I find myself dining increasingly more often in fast-casual restaurants rather than ones that provides full service (and I use that term loosely). Why? In addition to being more in control of the timing of my experience, I find the amount of hospitality in many fast-casual chains equal to or better than many of the casual full-service restaurants – for less money. What else could you gain knowledge from a CASE (copy and steal everything) study of today’s successful concepts? Think hospitality rather than service.
On the recent trip to Pei Wei, PF Chang’s fast-casual concept, with a colleague of mine (his first-time to enjoy there), he was impressed with the friendly food delivery and present to have drink refills for people. Drink refills? Many of us could offer that little dose of hospitality inside our restaurants. Heck, at most full-service restaurants today, you’re lucky when you get a refill in a timely manner. Will that build your sales? Certainly!
The Golden Corral within my neighborhood features a very Cheers-like atmosphere, in which the guests request specific servers and the managers are out front and seem to know everyone. Wonder why they still build sales and also have long lines? The guests have a better experience for less coin. You certainly have the capacity to create an experience like these within your building also–should you move out front.
Get off the kitchen tiles and spread some smiles working the guests’ tiles. Get on the other side of the counter and view your guests’ meals. Inject some hospitality into your restaurant. Why do you reckon so many individuals glance at the drive-through? They may not want ahead inside. Produce a better experience and they’ll be lining up. Studies show that dine-in guests spend more, so give them a reason in the future on in!
Hospitality Rally – Give a dose of hospitality for your pre-shift meetings. Teach your people to interact with your diners–which begins with you. It takes no more time as well as costs no longer money for somebody pre-bussing a table to smile, learn how the meal is, and see when they need other things. Your rally should concentrate on just how the interactions happen, not on several steps and tasks the guest doesn’t worry about.

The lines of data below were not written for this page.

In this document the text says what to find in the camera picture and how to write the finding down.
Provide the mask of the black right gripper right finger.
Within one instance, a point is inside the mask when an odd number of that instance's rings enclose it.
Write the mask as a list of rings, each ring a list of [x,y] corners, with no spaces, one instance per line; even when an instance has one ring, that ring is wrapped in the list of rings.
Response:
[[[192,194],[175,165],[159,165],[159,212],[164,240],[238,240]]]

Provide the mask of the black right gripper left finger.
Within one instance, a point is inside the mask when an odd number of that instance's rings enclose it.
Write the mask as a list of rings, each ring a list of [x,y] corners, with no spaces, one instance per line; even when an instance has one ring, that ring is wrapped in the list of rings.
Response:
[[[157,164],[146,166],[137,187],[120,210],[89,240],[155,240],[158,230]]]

A recently available trip through my local Chick-fil-A drive-through opened my eyes towards the difference between service and hospitality. I ordered a sizable drink and pulled around for the window. The attendant passed me a straw and told me the entire was $1.29. I gave her the money, and she joked which was simply for the straw–the soda was yet another $1.29. Just a little laugh from someone jblstb her job and showing it to the guests. Service is filling the requirement–if so, the necessity being “I’m thirsty”–and can be delivered by way of a vending machine or any number of places. Hospitality, though, differs. It occurs through people. Our kids dines at https://www.peiwei.com/ frequently for this particular very reason. How can you have the transition in your restaurant?

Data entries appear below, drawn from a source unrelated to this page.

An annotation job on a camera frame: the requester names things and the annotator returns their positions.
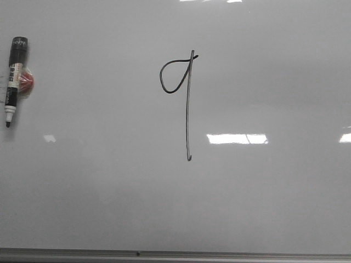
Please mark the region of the black white whiteboard marker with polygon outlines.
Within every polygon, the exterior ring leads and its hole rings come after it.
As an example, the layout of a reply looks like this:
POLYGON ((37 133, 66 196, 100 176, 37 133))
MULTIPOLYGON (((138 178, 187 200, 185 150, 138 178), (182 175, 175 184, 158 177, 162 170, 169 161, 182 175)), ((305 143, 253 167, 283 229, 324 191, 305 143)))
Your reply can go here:
POLYGON ((8 86, 5 94, 4 113, 5 126, 11 126, 13 117, 16 113, 18 94, 21 89, 21 79, 24 72, 27 73, 26 62, 29 49, 29 41, 26 37, 17 36, 12 39, 9 55, 9 77, 8 86))

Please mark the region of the white whiteboard with aluminium frame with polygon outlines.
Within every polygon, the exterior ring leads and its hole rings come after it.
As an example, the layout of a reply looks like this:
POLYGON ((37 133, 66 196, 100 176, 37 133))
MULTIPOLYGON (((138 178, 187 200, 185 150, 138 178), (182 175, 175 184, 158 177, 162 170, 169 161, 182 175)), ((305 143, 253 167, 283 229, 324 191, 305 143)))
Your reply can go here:
POLYGON ((3 262, 350 262, 350 1, 1 1, 3 262))

Cashiers, phone, and drive through. An excellent guideline would be to greet the guest by name. In the event you don’t recognize them, their name is Welcome. Start their experience off on the right foot. Positive, reassuring responses such as “great choice,” “that’s the best,” “it’s one of our most popular items,” “which goes well with ___” will make sure the guest feels good with regards to their order. Simply replace the nod, non-acknowledgement, or “okay” with eye contact as well as a positive response. Watch the sales mount up.